* WORK INSTRUCTIONS
Locate the string "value" in the listing below. Copy every line where it is found.

--------

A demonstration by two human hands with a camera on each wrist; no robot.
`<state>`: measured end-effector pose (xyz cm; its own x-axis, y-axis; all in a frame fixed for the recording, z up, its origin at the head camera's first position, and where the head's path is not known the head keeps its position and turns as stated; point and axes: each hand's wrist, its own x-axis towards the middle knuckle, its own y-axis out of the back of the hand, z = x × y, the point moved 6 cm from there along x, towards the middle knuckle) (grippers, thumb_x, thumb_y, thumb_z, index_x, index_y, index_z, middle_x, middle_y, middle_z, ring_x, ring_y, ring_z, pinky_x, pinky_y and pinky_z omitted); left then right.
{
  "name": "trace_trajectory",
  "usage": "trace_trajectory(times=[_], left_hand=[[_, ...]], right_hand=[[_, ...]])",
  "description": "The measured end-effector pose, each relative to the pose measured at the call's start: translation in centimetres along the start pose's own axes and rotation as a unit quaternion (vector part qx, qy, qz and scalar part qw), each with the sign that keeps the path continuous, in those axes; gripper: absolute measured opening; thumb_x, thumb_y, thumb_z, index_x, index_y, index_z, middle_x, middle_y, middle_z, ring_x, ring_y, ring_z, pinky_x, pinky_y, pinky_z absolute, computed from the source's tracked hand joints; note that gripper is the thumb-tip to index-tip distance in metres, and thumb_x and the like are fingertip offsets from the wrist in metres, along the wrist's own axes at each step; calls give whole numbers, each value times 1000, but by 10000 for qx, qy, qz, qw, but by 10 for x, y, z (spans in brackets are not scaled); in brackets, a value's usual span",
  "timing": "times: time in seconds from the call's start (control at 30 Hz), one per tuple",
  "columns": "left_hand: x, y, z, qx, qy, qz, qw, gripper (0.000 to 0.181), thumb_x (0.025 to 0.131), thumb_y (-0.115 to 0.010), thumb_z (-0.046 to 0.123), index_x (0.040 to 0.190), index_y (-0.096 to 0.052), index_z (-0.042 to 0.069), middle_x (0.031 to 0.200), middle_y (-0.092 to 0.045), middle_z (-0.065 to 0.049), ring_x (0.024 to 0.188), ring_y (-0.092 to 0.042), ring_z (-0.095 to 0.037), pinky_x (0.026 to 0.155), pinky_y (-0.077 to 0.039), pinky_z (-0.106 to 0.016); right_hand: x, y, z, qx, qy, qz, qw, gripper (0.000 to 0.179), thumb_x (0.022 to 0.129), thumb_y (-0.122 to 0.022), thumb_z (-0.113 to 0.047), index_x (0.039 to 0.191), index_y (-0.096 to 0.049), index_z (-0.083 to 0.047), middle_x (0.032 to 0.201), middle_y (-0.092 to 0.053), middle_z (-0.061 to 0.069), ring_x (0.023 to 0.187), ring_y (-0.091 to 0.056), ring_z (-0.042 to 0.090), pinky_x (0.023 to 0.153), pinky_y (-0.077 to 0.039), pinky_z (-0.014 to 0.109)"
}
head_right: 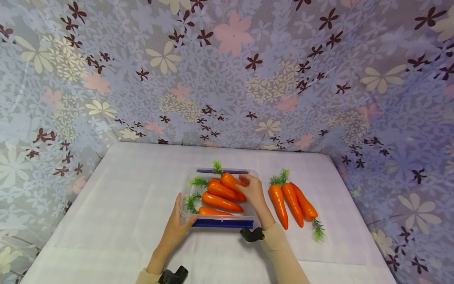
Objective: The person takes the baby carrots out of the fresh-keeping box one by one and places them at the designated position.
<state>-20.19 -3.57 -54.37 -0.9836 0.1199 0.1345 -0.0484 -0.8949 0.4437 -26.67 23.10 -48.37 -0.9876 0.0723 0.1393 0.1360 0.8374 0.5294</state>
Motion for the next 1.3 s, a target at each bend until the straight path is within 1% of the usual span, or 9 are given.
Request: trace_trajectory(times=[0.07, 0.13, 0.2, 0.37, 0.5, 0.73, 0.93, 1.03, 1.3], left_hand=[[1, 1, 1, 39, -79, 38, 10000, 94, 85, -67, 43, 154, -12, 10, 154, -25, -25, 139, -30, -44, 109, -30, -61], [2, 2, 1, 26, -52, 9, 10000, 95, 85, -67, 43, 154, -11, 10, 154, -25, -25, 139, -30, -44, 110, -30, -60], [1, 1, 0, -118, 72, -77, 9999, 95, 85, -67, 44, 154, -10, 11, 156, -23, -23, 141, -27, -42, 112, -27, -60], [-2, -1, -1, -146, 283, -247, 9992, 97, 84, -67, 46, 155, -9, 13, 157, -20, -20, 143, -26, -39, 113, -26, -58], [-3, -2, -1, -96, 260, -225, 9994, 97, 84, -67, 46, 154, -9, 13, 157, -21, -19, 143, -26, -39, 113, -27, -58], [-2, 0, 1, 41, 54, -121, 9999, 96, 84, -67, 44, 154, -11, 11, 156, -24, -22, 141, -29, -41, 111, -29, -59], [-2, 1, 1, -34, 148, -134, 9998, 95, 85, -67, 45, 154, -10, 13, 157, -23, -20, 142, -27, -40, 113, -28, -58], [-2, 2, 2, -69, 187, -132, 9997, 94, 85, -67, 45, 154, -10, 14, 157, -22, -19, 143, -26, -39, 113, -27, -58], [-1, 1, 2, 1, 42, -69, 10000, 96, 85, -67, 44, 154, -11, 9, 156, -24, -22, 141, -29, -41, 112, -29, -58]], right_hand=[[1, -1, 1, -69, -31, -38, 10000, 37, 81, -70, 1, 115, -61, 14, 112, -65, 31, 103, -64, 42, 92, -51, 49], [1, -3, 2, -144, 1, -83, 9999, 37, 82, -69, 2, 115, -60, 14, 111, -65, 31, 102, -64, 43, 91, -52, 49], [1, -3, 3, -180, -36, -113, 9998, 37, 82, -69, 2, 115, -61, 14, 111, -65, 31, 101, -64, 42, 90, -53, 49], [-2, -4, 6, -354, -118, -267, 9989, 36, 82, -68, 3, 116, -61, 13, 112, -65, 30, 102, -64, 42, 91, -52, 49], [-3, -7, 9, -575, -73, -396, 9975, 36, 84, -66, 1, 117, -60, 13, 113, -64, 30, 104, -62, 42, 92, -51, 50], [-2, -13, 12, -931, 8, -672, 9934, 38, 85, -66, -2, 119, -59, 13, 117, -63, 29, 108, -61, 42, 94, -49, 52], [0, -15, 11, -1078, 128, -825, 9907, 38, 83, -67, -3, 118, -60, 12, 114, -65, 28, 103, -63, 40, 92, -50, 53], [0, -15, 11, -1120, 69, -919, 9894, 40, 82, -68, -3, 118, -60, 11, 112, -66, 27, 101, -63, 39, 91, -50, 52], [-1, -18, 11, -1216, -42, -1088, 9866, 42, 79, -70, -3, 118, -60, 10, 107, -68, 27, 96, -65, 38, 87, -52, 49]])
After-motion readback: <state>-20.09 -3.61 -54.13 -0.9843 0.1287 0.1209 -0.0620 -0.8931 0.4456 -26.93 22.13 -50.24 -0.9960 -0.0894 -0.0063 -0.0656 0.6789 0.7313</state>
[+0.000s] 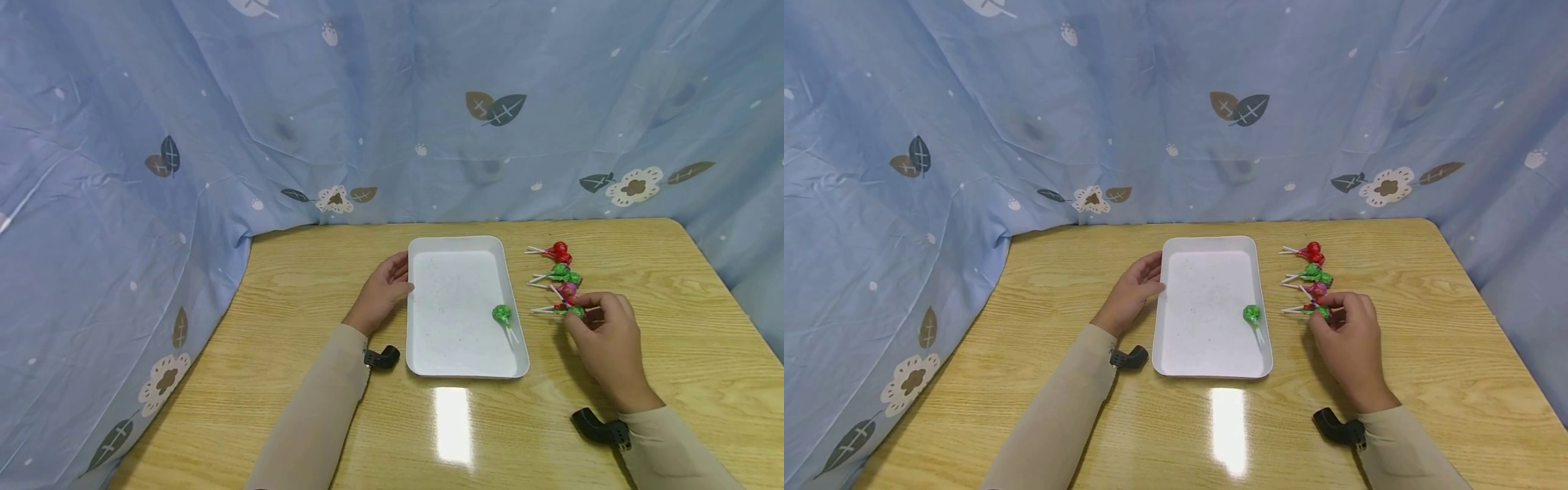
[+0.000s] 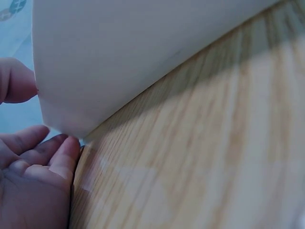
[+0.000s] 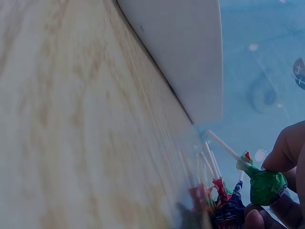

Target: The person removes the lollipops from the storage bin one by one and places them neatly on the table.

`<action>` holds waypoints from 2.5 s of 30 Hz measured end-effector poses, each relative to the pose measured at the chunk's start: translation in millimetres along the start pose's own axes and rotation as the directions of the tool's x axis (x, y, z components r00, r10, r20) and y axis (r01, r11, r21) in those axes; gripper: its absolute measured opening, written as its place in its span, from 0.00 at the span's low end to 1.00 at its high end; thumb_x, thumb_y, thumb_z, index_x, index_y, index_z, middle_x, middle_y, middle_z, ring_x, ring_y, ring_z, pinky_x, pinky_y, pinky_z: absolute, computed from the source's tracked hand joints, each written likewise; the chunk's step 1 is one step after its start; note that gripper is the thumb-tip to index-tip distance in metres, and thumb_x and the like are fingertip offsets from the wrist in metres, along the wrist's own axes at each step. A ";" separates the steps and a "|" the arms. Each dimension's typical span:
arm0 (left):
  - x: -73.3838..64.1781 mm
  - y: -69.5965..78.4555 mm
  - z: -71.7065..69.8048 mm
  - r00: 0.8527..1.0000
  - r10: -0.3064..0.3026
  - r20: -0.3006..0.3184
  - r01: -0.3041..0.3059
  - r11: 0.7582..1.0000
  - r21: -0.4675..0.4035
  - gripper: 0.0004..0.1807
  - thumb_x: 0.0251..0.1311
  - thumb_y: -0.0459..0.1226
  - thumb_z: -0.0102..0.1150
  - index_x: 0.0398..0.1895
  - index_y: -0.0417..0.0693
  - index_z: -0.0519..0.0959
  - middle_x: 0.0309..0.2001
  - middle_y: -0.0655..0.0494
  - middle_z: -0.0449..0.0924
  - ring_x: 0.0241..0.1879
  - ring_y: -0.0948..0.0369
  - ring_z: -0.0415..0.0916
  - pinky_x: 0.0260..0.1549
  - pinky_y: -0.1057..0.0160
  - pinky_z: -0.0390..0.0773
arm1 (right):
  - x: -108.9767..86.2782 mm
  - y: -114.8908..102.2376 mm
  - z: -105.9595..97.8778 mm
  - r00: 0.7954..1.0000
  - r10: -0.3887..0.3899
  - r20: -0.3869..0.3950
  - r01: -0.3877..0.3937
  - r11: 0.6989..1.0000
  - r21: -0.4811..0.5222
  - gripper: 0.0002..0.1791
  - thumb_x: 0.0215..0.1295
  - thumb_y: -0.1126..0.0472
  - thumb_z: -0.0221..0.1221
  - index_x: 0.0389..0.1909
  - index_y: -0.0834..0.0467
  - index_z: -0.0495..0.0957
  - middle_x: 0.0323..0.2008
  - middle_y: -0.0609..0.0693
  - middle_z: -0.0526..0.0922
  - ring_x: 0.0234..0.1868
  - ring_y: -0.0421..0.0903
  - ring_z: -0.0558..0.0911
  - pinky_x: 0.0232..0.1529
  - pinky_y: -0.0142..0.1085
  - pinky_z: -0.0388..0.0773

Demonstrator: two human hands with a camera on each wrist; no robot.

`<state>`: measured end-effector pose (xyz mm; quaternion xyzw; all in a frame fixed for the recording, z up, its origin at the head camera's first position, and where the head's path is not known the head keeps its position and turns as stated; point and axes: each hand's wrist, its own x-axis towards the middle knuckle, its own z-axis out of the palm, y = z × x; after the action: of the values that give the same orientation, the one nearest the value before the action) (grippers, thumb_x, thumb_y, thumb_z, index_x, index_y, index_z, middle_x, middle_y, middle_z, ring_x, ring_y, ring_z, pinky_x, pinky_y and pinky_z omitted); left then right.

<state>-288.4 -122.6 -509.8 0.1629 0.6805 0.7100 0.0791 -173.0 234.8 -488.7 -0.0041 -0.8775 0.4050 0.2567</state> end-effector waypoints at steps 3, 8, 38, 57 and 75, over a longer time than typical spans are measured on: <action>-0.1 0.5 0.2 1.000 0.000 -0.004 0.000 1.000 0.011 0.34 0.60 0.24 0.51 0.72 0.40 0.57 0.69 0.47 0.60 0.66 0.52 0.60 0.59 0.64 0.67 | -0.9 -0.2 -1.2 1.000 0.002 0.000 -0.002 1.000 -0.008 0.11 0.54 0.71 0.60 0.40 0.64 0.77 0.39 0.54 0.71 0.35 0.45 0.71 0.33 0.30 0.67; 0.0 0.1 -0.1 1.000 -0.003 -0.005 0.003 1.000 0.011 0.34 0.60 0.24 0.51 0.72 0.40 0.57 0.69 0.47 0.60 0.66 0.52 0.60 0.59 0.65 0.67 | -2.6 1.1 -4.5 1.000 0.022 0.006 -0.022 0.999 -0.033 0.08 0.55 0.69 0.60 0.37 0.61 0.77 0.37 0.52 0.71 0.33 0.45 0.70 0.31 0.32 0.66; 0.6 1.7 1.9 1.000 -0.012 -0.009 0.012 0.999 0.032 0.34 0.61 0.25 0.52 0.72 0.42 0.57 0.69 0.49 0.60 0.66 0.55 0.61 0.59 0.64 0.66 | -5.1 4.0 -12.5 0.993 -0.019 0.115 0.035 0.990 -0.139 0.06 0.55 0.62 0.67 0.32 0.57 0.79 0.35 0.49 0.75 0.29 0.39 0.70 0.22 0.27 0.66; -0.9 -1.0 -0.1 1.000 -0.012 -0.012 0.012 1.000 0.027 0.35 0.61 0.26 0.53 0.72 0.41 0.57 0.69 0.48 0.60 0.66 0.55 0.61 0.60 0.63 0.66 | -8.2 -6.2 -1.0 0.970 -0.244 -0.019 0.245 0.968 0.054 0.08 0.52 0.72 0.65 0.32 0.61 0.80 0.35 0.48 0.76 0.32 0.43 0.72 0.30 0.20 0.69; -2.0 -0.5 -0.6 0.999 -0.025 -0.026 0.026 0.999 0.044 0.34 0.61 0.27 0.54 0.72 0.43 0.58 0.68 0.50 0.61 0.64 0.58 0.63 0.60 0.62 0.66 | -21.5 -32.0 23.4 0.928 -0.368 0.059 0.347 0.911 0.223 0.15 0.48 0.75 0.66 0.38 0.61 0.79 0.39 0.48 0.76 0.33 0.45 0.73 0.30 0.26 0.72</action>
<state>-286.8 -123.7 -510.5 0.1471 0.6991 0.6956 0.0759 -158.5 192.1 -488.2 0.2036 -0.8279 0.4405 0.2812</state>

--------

* ANSWER SECTION
  "description": "The measured end-effector pose, each relative to the pose measured at the call's start: translation in centimetres along the start pose's own axes and rotation as a unit quaternion (vector part qx, qy, qz and scalar part qw), each with the sign that keeps the path continuous, in those axes; gripper: absolute measured opening; thumb_x, thumb_y, thumb_z, index_x, index_y, index_z, middle_x, middle_y, middle_z, ring_x, ring_y, ring_z, pinky_x, pinky_y, pinky_z absolute, computed from the source's tracked hand joints; note that gripper is the thumb-tip to index-tip distance in metres, and thumb_x and the like are fingertip offsets from the wrist in metres, along the wrist's own axes at each step; calls give whole numbers, each value times 1000, but by 10000 for qx, qy, qz, qw, but by 10 for x, y, z (spans in brackets are not scaled); in brackets, a value's usual span",
`<state>`: measured end-effector pose (xyz mm; quaternion xyzw; all in a frame fixed for the recording, z up, its origin at the head camera's first position, and where the head's path is not known the head keeps its position and turns as stated; point and axes: each hand's wrist, its own x-axis towards the middle knuckle, its own z-axis out of the palm, y = z × x; after the action: of the values that give the same orientation, the one nearest the value before the action) (grippers, thumb_x, thumb_y, thumb_z, index_x, index_y, index_z, middle_x, middle_y, middle_z, ring_x, ring_y, ring_z, pinky_x, pinky_y and pinky_z omitted); left then right.

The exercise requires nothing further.